Il declino di Sciences Po: un’istituzione in crisi tra ideologia e democratizzazione
PARIGI — La prestigiosa scuola delle élite francesi, Sciences Po, è al centro di un acceso dibattito. Il noto politologo Gilles Kepel ha recentemente espresso preoccupazione per la direzione che l’istituzione sta prendendo. Kepel, uno dei maggiori esperti mondiali di Medio Oriente, ha insegnato a Sciences Po per trent’anni e ha appena pubblicato in Francia il libro «Olocausti» su Israele, Gaza e «la guerra contro l’Occidente».
Un’istituzione in declino
Secondo Kepel, Sciences Po ha subito un crollo a causa dell’ideologia woke e della rinuncia alla trasmissione del sapere. Questo declino, afferma, è iniziato molti anni fa, quando l’allora direttore Richard Descoings decise di aprire l’istituzione a studenti provenienti dalle periferie, le banlieue, estranei ai soliti quartieri parigini.
«Democratizzare l’accesso era giusto», osserva Kepel. Tuttavia, ritiene che non si sia prestata abbastanza attenzione a mantenere alto il livello degli studenti e della direzione. Dopo la tragica morte di Descoings, alla guida di Sciences Po si sono succeduti due alti funzionari venuti dall’Ena, non professori, trascurando così la ragion d’essere profonda dell’istituzione.

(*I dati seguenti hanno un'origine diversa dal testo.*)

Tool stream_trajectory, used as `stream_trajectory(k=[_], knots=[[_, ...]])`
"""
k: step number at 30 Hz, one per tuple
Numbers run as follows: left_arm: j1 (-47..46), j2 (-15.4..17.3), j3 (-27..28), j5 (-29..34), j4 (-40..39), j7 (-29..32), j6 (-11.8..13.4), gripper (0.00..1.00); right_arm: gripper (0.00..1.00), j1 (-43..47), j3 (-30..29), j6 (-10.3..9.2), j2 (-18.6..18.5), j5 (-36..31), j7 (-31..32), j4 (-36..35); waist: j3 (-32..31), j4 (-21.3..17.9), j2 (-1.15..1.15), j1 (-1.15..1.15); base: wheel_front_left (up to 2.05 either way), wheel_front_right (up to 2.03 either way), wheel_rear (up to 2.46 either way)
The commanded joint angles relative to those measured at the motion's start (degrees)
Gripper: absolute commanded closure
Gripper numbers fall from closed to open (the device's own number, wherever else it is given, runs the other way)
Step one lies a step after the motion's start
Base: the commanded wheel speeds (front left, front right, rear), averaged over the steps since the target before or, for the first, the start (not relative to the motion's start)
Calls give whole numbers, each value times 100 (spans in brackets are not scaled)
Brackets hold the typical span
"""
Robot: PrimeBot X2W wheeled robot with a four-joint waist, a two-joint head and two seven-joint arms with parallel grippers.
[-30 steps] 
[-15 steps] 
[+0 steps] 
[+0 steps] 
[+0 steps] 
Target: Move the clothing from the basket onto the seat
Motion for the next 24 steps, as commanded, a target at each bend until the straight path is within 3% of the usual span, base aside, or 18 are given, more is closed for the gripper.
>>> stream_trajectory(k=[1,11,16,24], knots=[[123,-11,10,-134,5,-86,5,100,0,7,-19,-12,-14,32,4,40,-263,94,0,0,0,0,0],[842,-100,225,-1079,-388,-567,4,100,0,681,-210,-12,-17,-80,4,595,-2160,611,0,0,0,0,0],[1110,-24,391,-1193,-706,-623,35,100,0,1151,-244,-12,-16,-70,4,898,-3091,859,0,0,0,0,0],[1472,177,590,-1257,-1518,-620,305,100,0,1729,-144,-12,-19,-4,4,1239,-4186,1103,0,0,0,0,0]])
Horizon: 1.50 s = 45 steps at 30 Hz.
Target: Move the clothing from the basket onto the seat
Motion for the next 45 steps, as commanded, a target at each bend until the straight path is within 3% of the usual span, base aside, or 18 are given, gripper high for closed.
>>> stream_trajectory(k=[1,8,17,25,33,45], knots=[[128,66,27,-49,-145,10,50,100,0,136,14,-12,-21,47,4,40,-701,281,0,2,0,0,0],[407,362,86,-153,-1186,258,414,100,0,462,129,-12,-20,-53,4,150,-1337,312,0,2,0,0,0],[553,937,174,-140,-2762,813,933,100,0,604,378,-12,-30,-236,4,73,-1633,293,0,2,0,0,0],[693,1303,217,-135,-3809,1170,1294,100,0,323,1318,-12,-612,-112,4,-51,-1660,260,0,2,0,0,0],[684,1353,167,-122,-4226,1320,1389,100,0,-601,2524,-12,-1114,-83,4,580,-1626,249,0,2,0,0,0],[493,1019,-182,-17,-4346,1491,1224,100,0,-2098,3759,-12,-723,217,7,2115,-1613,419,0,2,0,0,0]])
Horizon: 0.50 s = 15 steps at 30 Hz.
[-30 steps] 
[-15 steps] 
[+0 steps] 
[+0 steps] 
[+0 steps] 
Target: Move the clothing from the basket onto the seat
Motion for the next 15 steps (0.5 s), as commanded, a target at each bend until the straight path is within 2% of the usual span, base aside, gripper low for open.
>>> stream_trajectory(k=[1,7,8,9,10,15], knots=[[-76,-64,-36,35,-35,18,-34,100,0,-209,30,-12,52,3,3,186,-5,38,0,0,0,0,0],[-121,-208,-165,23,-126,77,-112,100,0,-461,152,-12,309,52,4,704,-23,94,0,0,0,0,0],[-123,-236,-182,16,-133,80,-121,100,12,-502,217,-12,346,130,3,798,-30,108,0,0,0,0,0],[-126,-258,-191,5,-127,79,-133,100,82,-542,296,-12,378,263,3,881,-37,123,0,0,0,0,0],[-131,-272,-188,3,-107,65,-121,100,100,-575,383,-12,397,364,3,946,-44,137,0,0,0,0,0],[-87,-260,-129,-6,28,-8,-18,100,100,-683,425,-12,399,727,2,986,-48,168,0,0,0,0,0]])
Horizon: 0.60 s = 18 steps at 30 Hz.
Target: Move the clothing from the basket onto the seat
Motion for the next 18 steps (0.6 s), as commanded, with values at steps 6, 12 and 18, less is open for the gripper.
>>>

Il confronto con i campus americani
Kepel collega i problemi specifici di Sciences Po alle proteste nei campus americani. «Lo si vede bene nel comunicato con il quale una settimana fa l’attuale amministratore provvisorio di Sciences Po ha annunciato la tenuta di un town hall», spiega. Questo incontro tra direzione e studenti è stato organizzato utilizzando il gergo dei campus americani, evidenziando come Sciences Po sia in preda alla propaganda della France Insoumise di Jean-Luc Mélenchon.
Per Kepel, il 7 ottobre rappresenta una re-definizione degli equilibri globali peggiore dell’11 settembre. Dopo gli attentati dell’11 settembre 2001, l’Occidente reagì compatto. Invece, dopo le atrocità del 7 ottobre, una parte dell’Occidente si è schierata con i carnefici invece che con le vittime. Questo atteggiamento si riflette nelle proteste degli studenti che non distinguono tra Hamas e palestinesi.
Il dibattito sulle proteste pro-Palestina
I manifestanti pro-Palestina lamentano che la loro protesta viene criminalizzata. Kepel riconosce che è lecito denunciare le migliaia di civili palestinesi uccisi dalle scelte del premier israeliano Netanyahu. Tuttavia, sottolinea che quando vengono totalmente dimenticati il massacro del 7 ottobre e il fatto che ci sono ancora oltre 100 ostaggi nelle mani di Hamas, la protesta diventa meno basata sui fatti e più sull’ideologia.
Qualche giorno fa, davanti a Sciences Po, si sono affrontati manifestanti pro-Israele e pro-Palestina. L’anfiteatro Boutmy, dove Kepel ha tenuto tante lezioni, è stato ribattezzato anfiteatro Gaza. Questo, secondo il politologo, è il contrario di ciò che dovrebbe accadere in un’istituzione universitaria, fatta per la messa a confronto argomentata di tutte le posizioni.
Il pericolo del “jihadismo d’atmosfera”
In un precedente libro, Kepel ha parlato di «jihadismo d’atmosfera». Nonostante non ci siano violenze al momento, avverte che il clima attuale, alimentato per anni dai Fratelli musulmani, ha favorito le uccisioni dei professori Samuel Paty e Dominique Bernard. Kepel teme che qualcuno possa approfittare della situazione, collegando nuovamente le Olimpiadi alla causa palestinese, come accadde nel 1972 a Monaco.
La situazione a Sciences Po riflette un più ampio contesto di tensioni globali e di cambiamenti culturali nelle istituzioni educative. La sfida ora è trovare un equilibrio tra democratizzazione e mantenimento degli standard accademici, senza cedere alle pressioni ideologiche che possono minare la missione educativa fondamentale dell’istituzione.
Il dibattito rimane aperto, ma una cosa è chiara: il futuro di Sciences Po e di altre istituzioni simili dipenderà dalla capacità di navigare queste acque turbolente con saggezza e integrità.